"""

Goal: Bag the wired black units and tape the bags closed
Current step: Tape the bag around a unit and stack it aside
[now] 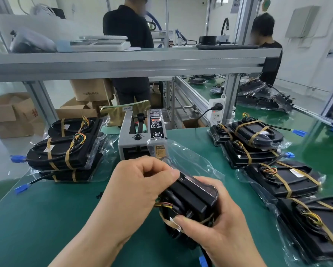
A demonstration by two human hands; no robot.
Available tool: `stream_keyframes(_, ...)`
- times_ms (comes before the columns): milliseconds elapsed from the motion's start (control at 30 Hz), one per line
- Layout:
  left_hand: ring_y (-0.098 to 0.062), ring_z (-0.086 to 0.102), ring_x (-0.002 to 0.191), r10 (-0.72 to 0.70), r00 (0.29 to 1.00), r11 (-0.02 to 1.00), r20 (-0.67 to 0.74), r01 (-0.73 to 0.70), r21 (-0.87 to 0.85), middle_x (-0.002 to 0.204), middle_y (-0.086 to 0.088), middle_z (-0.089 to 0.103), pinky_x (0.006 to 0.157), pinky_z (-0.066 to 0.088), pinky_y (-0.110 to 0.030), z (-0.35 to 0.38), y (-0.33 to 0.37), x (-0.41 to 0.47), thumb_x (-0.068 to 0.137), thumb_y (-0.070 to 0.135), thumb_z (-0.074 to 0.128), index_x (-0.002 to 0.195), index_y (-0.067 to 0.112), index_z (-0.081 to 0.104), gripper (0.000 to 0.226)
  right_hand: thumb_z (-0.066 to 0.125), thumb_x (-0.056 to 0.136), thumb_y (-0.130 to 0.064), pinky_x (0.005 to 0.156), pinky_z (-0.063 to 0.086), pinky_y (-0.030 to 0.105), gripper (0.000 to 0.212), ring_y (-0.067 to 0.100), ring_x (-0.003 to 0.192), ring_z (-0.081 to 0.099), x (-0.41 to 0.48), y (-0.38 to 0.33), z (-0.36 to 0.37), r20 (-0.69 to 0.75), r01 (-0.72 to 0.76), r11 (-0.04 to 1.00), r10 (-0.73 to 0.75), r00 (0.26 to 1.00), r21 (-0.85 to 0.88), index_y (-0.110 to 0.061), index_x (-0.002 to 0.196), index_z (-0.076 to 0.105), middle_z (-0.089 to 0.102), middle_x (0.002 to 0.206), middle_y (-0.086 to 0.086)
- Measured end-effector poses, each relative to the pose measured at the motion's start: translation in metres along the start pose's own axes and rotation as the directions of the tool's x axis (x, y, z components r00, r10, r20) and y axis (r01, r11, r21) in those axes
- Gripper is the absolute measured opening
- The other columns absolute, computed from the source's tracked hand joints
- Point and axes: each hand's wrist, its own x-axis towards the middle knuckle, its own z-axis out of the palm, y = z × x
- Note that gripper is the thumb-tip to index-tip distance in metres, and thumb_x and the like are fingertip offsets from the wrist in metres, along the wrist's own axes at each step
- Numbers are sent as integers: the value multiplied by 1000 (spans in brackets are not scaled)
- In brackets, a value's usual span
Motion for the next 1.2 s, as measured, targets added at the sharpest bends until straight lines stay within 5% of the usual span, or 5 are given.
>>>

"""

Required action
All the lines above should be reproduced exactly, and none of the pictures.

Reply
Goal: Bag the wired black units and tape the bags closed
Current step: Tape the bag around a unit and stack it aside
[now] 
A demonstration by two human hands; no robot.
Available tool: `stream_keyframes(_, ...)`
- times_ms (comes before the columns): milliseconds elapsed from the motion's start (control at 30 Hz), one per line
- Layout:
  left_hand: ring_y (-0.098 to 0.062), ring_z (-0.086 to 0.102), ring_x (-0.002 to 0.191), r10 (-0.72 to 0.70), r00 (0.29 to 1.00), r11 (-0.02 to 1.00), r20 (-0.67 to 0.74), r01 (-0.73 to 0.70), r21 (-0.87 to 0.85), middle_x (-0.002 to 0.204), middle_y (-0.086 to 0.088), middle_z (-0.089 to 0.103), pinky_x (0.006 to 0.157), pinky_z (-0.066 to 0.088), pinky_y (-0.110 to 0.030), z (-0.35 to 0.38), y (-0.33 to 0.37), x (-0.41 to 0.47), thumb_x (-0.068 to 0.137), thumb_y (-0.070 to 0.135), thumb_z (-0.074 to 0.128), index_x (-0.002 to 0.195), index_y (-0.067 to 0.112), index_z (-0.081 to 0.104), gripper (0.000 to 0.226)
  right_hand: thumb_z (-0.066 to 0.125), thumb_x (-0.056 to 0.136), thumb_y (-0.130 to 0.064), pinky_x (0.005 to 0.156), pinky_z (-0.063 to 0.086), pinky_y (-0.030 to 0.105), gripper (0.000 to 0.212), ring_y (-0.067 to 0.100), ring_x (-0.003 to 0.192), ring_z (-0.081 to 0.099), x (-0.41 to 0.48), y (-0.38 to 0.33), z (-0.36 to 0.37), r20 (-0.69 to 0.75), r01 (-0.72 to 0.76), r11 (-0.04 to 1.00), r10 (-0.73 to 0.75), r00 (0.26 to 1.00), r21 (-0.85 to 0.88), index_y (-0.110 to 0.061), index_x (-0.002 to 0.196), index_z (-0.076 to 0.105), middle_z (-0.089 to 0.102), middle_x (0.002 to 0.206), middle_y (-0.086 to 0.086)
- Measured end-effector poses, each relative to the pose measured at the motion's start: translation in metres along the start pose's own axes and rotation as the directions of the tool's x axis (x, y, z components r00, r10, r20) and y axis (r01, r11, r21) in those axes
- Gripper is the absolute measured opening
- The other columns absolute, computed from the source's tracked hand joints
- Point and axes: each hand's wrist, its own x-axis towards the middle knuckle, its own z-axis out of the palm, y = z × x
- Note that gripper is the thumb-tip to index-tip distance in metres, and thumb_x and the like are fingertip offsets from the wrist in metres, along the wrist's own axes at each step
- Numbers are sent as integers: the value multiplied by 1000 (spans in brackets are not scaled)
- In brackets, a value's usual span
Motion for the next 1.2 s, as measured, targets added at the sharpest bends until straight lines stay within 5% of the usual span, or 5 are given.
>>>

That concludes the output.